Field of the Invention
The invention relates to a vehicle steering system.
Discussion of Background
An electric power steering system, which is an example of a vehicle steering system, is a system that executes appropriate steering assist control in the following manner. A steering torque that is applied to a steering wheel (steering member) and a vehicle speed are detected, a steering torque signal and a vehicle speed signal are transmitted to an EPS electric motor control circuit, and the EPS electric motor control circuit supplies a driving current, which corresponds to the steering torque and the vehicle speed that are obtained from these signals, to a steering assist electric motor. A steering gear mechanism of this system includes a pinion shaft and a steering rack shaft. The steering assist electric motor is coupled to the pinion shaft. The steering rack shaft serves as a steered shaft that is in mesh with the pinion shaft and extends in the lateral direction of a vehicle. Note that there is a rack coaxial-type steering assist electric motor in which a steering assist electric motor is provided coaxially with a steering rack shaft. On the other hand, a steer-by-wire system (SBW) is a system in which a steering column mechanism on the steering side and a steering gear mechanism on the steered side are mechanically separated from each other, and which performs steering of a vehicle such that the steered angle of wheels is changed in accordance with the rotation of a steering member via an electric signal. A steering system electric motor is arranged in the steering gear mechanism, and a steered shaft that is coupled to the wheels is actuated by the steering system electric motor. An active front steering system (AFS) is a system that optimally controls the steered angle of wheels by using a variable gear ratio mechanism that is able to flexibly change the correlation between an operation amount of a steering wheel and the steered angle of the wheels. In each of the systems, knuckle arms are pivotably coupled respectively to a pair of end portions of the steering rack shaft via tie rods. A rightward force and a leftward force that are applied to the steering rack shaft each are referred to as “rack axial force”. When the steering member is steered or the steering system electric motor is rotated, a rack axial force is generated. As a result, the knuckle arms are pivoted on the basis of the generated rack axial force, and the steered wheels are steered.
For example, a steer-by-wire system described in Japanese Patent Application Publication No. 2003-2224 (JP 2003-2224 A) is a system in which a steering column mechanism on the steering side and a steering gear mechanism on the steered side are mechanically separated from each other, and which performs steering of a vehicle such that the steered angle of wheels is changed in accordance with the rotation of a steering member via an electric signal. A steering system electric motor is arranged in the steering gear mechanism, and a steered shaft that is coupled to the wheels is actuated by the steering system electric motor.
A variable transmission ratio steering system is a system that optimally controls the steered angle of wheels by using a variable transmission ratio mechanism that is able to change the correlation between an operation amount of a steering wheel and the steered angle of the wheels.
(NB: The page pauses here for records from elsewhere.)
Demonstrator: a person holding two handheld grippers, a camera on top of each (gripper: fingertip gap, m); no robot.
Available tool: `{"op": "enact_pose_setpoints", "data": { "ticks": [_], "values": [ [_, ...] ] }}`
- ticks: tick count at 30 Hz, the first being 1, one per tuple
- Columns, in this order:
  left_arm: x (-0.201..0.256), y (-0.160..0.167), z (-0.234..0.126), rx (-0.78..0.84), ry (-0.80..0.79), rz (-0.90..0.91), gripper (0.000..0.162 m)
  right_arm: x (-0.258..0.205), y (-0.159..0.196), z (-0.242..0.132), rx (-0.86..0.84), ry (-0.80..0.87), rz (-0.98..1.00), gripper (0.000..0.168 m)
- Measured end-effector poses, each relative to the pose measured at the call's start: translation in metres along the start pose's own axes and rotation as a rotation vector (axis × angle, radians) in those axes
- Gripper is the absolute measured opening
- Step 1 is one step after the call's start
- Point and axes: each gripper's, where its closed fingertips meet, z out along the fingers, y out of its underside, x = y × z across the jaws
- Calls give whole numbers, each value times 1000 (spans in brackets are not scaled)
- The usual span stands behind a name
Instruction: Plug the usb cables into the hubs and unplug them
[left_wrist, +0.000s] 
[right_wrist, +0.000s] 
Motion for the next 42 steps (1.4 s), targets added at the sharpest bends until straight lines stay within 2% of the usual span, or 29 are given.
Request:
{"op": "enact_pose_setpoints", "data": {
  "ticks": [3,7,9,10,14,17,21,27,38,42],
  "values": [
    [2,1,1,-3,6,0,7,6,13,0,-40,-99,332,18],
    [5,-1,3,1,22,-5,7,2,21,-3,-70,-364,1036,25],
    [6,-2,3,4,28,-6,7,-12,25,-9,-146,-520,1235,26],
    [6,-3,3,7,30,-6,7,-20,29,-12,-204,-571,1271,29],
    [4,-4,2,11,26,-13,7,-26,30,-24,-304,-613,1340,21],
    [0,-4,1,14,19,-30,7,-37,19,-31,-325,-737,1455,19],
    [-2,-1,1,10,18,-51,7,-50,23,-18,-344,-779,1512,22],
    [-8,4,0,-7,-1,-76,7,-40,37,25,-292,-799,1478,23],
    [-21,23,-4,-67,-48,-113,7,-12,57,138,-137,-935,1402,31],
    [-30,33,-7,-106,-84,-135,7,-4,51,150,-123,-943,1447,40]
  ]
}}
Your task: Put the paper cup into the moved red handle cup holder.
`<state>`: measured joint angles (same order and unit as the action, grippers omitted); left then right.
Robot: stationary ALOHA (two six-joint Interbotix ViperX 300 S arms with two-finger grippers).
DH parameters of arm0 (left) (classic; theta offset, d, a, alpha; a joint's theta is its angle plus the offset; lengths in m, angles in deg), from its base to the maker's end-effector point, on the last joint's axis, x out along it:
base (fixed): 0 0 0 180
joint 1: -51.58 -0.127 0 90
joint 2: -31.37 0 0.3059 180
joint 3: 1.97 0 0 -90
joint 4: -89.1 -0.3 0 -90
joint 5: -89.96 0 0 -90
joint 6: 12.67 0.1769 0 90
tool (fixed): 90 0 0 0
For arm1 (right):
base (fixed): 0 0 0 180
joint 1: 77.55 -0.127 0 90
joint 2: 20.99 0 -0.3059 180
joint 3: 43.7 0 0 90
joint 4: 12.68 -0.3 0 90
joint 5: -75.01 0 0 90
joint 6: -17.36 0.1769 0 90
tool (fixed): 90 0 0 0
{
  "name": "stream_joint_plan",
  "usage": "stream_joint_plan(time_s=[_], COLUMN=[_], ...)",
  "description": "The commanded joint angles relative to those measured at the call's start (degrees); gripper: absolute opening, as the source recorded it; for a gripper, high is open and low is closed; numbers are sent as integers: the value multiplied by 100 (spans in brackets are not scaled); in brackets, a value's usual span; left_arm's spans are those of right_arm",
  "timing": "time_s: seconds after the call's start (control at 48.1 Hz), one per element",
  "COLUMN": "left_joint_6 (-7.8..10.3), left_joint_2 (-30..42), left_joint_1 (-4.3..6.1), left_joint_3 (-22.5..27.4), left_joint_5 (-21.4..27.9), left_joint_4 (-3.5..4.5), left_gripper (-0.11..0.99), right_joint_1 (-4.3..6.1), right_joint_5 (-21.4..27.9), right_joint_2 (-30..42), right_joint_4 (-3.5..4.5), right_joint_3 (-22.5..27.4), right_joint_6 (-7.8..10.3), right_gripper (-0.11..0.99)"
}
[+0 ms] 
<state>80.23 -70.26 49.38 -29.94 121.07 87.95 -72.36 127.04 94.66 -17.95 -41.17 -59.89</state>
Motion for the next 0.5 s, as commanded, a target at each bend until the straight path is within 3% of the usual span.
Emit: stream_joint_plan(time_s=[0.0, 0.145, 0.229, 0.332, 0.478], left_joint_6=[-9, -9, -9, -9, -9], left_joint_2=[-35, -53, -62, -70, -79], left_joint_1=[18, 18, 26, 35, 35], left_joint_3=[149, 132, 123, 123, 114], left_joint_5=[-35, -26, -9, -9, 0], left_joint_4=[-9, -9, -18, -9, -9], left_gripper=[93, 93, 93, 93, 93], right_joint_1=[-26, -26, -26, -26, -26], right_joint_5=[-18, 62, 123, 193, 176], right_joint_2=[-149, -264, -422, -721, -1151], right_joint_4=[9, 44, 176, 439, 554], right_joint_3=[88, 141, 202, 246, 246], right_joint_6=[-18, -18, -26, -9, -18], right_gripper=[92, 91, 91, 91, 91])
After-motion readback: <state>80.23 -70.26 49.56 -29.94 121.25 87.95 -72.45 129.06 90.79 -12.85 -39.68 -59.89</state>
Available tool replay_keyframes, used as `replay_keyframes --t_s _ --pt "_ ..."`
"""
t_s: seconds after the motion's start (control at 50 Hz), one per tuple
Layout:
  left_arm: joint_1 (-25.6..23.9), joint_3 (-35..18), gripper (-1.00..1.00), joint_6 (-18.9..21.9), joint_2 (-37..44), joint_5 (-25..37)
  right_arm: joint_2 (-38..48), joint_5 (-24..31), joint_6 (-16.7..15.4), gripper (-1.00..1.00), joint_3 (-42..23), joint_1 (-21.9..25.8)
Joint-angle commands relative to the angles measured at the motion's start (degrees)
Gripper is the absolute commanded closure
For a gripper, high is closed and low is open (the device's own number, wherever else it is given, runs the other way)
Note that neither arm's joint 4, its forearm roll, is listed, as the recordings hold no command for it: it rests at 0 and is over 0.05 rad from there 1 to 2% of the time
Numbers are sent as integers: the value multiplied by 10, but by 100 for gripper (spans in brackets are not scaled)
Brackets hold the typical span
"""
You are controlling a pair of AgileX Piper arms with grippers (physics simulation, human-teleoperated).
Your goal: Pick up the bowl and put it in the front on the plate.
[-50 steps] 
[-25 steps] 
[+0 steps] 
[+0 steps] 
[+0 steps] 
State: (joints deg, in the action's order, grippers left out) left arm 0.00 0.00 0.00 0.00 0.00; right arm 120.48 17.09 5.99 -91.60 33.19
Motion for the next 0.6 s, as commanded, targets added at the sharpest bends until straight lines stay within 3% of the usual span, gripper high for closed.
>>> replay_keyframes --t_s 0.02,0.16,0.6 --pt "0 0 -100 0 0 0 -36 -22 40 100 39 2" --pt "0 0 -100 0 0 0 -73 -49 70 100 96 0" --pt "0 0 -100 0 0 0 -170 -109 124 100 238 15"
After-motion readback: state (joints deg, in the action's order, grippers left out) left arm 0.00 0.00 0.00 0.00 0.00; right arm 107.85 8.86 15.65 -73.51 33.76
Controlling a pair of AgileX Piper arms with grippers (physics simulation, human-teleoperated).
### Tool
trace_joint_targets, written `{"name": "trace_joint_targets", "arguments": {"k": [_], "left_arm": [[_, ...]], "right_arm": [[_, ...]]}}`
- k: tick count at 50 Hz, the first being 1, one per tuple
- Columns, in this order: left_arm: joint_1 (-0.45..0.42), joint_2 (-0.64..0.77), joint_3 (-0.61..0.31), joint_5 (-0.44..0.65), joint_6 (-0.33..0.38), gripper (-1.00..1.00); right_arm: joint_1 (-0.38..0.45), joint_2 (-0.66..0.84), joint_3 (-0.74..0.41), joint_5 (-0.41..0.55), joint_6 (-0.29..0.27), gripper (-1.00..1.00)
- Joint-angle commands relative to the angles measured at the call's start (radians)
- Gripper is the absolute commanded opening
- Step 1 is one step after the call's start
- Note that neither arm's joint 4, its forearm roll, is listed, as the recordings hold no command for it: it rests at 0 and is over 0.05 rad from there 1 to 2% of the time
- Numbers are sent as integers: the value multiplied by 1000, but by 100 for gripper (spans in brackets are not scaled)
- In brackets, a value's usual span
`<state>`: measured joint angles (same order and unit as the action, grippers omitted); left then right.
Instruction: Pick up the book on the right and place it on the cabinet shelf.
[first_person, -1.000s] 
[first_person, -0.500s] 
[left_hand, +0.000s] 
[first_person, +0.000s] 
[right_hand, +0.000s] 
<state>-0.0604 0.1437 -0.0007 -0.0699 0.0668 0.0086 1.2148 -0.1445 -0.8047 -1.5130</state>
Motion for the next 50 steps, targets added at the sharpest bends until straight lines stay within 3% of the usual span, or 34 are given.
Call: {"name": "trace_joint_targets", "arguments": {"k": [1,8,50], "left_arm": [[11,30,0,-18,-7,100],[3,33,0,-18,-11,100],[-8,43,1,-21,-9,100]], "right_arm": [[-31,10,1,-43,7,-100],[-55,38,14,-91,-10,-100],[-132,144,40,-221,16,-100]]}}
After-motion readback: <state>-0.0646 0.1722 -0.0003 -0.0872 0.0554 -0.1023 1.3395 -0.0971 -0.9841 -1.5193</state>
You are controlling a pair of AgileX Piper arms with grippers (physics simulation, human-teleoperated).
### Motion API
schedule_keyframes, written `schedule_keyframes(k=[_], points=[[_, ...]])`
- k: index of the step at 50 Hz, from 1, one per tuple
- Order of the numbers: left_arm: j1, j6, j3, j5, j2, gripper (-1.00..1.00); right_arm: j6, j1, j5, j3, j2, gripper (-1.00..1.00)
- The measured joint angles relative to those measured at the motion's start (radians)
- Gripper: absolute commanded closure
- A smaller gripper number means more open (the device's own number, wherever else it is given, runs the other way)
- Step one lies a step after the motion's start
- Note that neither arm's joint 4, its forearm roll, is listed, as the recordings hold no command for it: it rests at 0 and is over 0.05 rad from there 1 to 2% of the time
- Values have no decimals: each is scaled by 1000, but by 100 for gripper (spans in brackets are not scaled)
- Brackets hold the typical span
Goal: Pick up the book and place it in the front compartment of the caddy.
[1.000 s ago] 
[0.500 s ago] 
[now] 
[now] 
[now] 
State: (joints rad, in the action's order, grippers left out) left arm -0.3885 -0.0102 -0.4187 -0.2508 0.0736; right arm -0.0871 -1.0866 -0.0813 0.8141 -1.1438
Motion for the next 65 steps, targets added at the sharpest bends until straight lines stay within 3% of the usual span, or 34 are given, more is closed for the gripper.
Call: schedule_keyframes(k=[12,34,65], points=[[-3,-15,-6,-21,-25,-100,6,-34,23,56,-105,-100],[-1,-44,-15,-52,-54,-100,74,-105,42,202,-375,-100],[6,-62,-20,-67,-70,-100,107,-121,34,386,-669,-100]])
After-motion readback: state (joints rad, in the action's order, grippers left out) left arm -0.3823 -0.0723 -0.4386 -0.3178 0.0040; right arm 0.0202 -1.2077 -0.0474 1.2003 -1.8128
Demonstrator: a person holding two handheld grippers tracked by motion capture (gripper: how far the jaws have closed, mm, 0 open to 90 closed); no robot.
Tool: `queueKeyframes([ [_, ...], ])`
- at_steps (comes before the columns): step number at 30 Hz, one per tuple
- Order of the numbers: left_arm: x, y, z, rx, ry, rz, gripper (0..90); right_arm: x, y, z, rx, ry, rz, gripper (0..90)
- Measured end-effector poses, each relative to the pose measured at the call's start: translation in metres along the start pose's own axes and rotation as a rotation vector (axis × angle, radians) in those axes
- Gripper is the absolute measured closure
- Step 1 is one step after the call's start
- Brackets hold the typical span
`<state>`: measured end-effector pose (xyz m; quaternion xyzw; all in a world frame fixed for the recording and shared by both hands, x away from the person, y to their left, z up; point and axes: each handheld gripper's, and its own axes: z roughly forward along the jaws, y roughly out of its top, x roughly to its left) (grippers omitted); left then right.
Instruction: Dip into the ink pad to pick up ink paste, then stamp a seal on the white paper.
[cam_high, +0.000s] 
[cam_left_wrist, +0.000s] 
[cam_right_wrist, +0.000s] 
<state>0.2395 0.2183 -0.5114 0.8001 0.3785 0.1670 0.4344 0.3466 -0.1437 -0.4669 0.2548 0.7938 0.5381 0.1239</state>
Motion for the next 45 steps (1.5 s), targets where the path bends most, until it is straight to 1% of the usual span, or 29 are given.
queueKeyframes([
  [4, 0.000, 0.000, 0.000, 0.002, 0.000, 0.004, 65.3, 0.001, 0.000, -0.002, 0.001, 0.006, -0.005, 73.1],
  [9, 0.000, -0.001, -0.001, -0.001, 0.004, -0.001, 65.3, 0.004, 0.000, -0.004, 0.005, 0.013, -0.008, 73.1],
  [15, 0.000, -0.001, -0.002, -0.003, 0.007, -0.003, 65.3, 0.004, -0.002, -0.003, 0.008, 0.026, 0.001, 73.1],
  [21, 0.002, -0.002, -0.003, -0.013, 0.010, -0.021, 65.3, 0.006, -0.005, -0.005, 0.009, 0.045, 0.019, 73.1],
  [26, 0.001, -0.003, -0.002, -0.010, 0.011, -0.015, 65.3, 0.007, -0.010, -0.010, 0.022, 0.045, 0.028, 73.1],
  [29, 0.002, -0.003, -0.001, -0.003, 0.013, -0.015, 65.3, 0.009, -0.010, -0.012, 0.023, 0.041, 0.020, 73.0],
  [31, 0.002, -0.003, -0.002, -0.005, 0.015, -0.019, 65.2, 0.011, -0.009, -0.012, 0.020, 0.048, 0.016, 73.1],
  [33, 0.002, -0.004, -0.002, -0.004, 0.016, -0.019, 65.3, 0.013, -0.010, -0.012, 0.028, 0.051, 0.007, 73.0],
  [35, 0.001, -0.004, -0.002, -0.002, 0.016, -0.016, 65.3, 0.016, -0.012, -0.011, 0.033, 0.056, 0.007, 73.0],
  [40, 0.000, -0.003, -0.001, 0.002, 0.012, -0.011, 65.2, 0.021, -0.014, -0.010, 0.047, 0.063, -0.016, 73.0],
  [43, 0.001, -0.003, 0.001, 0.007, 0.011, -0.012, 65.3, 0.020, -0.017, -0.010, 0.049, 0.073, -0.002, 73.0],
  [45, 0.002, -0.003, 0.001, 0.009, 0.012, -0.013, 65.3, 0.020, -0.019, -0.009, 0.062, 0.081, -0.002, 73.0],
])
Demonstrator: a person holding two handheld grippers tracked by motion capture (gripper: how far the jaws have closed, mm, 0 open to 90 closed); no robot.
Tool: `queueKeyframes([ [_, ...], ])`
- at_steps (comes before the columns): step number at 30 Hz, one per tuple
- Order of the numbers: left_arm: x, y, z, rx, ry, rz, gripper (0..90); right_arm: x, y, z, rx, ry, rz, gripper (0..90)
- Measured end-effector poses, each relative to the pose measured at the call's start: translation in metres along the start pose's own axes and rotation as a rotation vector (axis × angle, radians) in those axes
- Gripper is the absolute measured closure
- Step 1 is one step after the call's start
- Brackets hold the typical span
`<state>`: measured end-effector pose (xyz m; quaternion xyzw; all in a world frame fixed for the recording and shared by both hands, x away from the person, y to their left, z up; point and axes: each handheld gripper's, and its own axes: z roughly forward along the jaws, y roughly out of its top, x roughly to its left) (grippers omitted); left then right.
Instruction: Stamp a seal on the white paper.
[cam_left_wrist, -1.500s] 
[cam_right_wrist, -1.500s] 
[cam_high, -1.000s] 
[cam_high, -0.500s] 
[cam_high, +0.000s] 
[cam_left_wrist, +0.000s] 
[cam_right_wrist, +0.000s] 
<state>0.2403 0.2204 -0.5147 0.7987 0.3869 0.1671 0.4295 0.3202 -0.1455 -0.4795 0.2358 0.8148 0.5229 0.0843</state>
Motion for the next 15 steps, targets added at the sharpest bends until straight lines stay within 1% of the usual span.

In each of the systems, knuckle arms are pivotably coupled respectively to a pair of end portions of the steering rack shaft via tie rods. A rightward force and a leftward force that are applied to the steering rack shaft each are referred to as “rack axial force”. When the steering member is steered or the steering system electric motor is rotated, a rack axial force is generated. As a result, the knuckle arms are pivoted on the basis of the generated rack axial force, and the steered wheels are steered.
When the vehicle is stopped or when the vehicle is travelling at an extremely low speed, current that is supplied to the above-described steering assist electric motor or steering system electric motor is controlled in the same manner as that when the vehicle is travelling at normal speeds. That is, when the vehicle is stopped or when the vehicle is travelling at an extremely low speed, the steering torque is positively correlated with a rotation speed (steering speed) of the steering member. Therefore, when a steering operation is performed while the vehicle is stopped or the vehicle is travelling at an extremely low speed, a driving current corresponding to the steering speed flows through the steering assist electric motor or the steering system electric motor, and electric power is thus consumed.
FIG. 4 is a graph obtained by measuring the correlation, for each steering speed, between the steering angle and a driving current of a steering assist electric motor when a steering member is rotated from −720 degrees to +720 degrees while a vehicle is stopped in a conventional electric power steering system. The curve (1) shows data when the steering speed is 653 degrees per second (653°/sec). The curve (2) shows data when the steering speed is 332 degrees per second (332°/sec). The curve (3) shows data when the steering speed is 143 degrees per second (143°/sec). The curve (4) shows data when the steering speed is 27 degrees per second (27°/sec). The graph shows that, even if the rotation amount of the steering member is the same, the driving current becomes higher when the steering member is rotated quickly than when the steering member is rotated slowly.
In recent years, electrification of automobiles including electric vehicles and hybrid vehicles has been proceeding, and an electrical load on an in-vehicle power supply tends to increase. Therefore, a vehicle steering system is also required to consume less amounts of power.